Ever since Hopkins’ former Track and Field coach, Charles O’Connell, used his connections to his alma mater to allow Hopkins to participate, the Hopkins Boys and Girls Track and Field teams have attended each year. Since then, the tradition has continued, and Hopkins sends a team each Spring. This year was no different, as selected Hopkins athletes raced against the best in the country on April 26 and 27.

The incredible experience does not get lost on participants. Maliya Ellis ’19, Girls Track and Field captain, who will be attending the Penn Relays for the fourth straight year, recalled, “What I always remember the most is the incredible energy of the stadium, always filled with hundreds of athletes and fans, which is rare to see at a track meet.” George Kosinski ’19, a captain of Boys Track and Field, said,“Penn Relays is always a great experience as we get to run in a big stadium with thousands of cheering fans.”

The Penn Relays draw some of the biggest names in track and field or those poised to make the next step to greatness. Christie said, “I am able to watch professional runners compete which is fantastic.” Kosinski recalled: “Last
year we saw Olympian Justin Gatlin run on Team USA in a USA vs The World race.”

However, the Hopkins Track and Field Teams are not just spectators of these budding stars: the Penn Relays bring such soon-to-be professionals and high school athletes from schools like Hopkins together. Christie said, “Being able to compete in the Penn Relays is very humbling for me. I get the chance to compete on the same track that Usain Bolt and Justin Gatlin ran on.”

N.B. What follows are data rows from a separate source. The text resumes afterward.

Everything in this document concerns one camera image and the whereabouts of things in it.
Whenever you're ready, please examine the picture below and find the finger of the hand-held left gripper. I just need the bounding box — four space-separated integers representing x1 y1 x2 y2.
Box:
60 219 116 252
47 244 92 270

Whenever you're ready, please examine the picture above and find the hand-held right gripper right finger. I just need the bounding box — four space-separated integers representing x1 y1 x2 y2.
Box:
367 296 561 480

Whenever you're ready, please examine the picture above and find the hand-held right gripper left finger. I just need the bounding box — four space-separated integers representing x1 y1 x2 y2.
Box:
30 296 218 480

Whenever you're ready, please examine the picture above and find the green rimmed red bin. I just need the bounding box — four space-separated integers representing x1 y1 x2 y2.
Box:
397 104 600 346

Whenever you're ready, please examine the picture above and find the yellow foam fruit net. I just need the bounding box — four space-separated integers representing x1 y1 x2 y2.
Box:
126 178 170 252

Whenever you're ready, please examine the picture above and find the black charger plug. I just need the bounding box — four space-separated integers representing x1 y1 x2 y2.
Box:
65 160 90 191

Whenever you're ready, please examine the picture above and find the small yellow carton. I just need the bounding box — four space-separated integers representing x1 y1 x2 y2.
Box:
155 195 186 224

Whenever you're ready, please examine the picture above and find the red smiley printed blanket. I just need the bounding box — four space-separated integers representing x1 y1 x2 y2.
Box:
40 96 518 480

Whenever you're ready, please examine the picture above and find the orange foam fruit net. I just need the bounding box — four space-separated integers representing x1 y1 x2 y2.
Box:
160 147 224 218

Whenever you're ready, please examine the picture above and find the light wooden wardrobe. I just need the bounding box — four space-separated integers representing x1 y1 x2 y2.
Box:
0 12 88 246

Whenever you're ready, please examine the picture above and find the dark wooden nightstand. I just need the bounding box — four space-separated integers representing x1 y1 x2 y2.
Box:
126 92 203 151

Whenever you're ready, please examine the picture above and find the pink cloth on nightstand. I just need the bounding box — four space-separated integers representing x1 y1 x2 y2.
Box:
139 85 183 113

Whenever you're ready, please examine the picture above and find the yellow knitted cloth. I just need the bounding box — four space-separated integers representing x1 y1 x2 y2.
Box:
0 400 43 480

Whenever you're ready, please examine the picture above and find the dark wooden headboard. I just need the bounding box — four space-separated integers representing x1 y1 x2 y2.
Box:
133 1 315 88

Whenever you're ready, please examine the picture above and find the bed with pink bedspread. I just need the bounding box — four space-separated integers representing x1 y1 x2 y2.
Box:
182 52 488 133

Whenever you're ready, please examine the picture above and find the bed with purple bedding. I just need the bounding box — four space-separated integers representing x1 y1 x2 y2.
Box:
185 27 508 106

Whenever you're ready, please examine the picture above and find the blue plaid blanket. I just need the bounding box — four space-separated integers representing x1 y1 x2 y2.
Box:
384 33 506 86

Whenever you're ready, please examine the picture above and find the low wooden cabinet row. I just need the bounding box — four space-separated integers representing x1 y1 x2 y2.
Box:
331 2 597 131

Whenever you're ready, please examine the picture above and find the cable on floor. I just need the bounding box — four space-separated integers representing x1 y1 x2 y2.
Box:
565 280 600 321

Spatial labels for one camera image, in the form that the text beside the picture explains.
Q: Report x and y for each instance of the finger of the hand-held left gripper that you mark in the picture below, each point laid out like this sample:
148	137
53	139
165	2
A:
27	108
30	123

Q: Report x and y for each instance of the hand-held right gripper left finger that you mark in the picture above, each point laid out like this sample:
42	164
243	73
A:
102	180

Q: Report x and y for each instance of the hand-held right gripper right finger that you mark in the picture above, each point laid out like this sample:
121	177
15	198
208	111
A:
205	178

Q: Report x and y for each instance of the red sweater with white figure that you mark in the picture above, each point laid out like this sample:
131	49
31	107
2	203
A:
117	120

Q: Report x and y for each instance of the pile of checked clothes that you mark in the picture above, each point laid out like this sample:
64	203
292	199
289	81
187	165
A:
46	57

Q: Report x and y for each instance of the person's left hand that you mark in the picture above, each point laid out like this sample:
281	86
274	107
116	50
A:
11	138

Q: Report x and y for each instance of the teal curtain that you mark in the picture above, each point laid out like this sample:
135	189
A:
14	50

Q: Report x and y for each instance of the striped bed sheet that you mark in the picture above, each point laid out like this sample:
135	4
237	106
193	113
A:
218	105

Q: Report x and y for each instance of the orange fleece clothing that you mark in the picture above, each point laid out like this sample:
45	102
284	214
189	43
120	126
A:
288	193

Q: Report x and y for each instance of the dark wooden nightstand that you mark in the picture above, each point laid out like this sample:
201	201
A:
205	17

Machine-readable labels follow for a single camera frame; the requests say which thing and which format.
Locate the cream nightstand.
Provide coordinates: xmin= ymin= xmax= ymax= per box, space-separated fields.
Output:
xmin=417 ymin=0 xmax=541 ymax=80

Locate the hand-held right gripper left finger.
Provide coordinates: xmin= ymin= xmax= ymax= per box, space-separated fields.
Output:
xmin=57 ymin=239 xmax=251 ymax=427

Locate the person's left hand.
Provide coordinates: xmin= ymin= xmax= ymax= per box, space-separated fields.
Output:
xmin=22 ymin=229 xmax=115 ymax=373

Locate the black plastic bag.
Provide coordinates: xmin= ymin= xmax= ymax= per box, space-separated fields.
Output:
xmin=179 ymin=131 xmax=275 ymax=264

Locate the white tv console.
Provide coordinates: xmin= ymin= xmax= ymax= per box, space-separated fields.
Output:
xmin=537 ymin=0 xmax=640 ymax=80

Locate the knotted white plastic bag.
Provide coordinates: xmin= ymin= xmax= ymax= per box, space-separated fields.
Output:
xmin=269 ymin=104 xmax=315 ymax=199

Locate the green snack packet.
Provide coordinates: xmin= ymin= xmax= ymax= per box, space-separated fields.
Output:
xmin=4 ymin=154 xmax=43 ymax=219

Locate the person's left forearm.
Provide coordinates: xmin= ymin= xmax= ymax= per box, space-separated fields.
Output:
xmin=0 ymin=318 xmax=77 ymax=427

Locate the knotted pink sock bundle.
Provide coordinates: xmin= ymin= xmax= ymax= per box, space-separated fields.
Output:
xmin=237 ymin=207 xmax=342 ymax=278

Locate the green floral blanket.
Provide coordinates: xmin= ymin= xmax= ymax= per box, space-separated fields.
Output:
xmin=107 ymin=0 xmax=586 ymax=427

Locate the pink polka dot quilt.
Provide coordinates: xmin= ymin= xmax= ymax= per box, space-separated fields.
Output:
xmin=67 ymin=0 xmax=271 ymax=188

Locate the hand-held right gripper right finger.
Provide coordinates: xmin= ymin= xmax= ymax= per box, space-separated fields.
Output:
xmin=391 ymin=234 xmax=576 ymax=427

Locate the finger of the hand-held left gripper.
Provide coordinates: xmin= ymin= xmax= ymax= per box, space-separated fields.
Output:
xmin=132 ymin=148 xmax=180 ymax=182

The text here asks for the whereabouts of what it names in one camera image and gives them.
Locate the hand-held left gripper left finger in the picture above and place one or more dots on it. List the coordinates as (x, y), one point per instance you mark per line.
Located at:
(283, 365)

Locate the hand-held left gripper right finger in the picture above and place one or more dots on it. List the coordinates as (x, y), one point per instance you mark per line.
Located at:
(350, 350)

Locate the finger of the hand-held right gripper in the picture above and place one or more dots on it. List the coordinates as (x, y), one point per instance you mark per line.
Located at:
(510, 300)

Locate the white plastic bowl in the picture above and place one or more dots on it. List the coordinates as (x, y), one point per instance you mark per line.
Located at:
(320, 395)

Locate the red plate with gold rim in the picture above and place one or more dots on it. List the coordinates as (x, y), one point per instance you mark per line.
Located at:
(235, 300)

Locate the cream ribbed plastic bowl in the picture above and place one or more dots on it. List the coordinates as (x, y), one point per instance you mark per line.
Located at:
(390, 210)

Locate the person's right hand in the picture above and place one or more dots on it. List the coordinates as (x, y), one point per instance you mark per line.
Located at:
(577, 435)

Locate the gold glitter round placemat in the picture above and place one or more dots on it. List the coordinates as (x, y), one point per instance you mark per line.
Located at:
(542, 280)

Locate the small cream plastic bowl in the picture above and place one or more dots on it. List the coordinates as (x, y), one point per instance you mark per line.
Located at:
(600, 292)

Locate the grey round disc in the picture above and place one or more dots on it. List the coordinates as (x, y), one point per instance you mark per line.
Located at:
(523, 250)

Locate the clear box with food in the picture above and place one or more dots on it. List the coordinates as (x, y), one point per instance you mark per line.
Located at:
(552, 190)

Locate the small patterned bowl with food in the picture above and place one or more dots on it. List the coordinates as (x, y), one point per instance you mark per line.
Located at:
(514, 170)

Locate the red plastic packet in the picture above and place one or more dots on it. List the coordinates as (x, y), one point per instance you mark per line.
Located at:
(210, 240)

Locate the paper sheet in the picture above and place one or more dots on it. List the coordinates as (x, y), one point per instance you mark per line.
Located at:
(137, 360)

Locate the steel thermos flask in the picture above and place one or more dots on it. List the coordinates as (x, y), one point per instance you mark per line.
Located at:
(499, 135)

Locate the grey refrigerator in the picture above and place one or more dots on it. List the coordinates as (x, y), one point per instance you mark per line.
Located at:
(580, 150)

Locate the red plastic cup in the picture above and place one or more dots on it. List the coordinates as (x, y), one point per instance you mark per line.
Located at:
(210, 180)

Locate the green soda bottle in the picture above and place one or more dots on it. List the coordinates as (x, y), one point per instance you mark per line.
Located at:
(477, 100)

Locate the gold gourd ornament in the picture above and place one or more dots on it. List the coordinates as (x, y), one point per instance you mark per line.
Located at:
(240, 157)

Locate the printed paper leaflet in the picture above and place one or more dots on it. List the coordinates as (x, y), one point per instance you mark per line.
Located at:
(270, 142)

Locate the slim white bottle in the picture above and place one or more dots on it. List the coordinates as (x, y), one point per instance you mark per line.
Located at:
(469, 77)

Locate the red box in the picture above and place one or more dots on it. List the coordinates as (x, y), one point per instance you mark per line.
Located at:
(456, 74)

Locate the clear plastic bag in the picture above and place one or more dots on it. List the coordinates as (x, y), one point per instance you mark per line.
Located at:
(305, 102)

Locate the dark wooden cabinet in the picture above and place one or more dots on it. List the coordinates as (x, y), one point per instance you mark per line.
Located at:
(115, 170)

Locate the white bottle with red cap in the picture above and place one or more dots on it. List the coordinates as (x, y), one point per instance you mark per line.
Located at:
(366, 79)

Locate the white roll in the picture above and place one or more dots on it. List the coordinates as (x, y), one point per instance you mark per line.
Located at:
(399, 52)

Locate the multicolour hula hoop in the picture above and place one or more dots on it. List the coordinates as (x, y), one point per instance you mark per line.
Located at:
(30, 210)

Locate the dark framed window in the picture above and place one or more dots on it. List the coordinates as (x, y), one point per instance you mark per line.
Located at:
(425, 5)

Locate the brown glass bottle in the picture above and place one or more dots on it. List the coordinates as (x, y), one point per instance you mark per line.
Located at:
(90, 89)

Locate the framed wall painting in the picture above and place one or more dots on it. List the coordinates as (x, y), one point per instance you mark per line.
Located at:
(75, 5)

This level of competition is not only memorable but inspiring, too. Kaila Spearman ’21 reflected on the “opportunity to be able to run with such a wide variety of people from so many places: It’s such an inspiring experience, because it motivates me to want to be an even bet- ter runner when I see how other people put their training to use while they are racing.” Ellis seconded that: “Watching the best high school teams in thecountry compete is intimidating, but
also really inspiring. You know immediately everyone here is on another level.”

For Ranease Brown ’21, the motivation to succeed comes from the opportunity to build camaraderie with her teammates at the Penn Relays. Brown said “Competing at Penn Relays means [an]opportunity for me. It’s an opportunity for me to grow closer to my teammates while representing Hopkins and all the runners at Hopkins because not everyone is able to go. I expect to create a stronger bond with the girls because we all are in the race together. We have to train together, run together, and stay together in order to win.” The Penn Relays mean something different to everyone, but the underlying motivation to succeed is ever present.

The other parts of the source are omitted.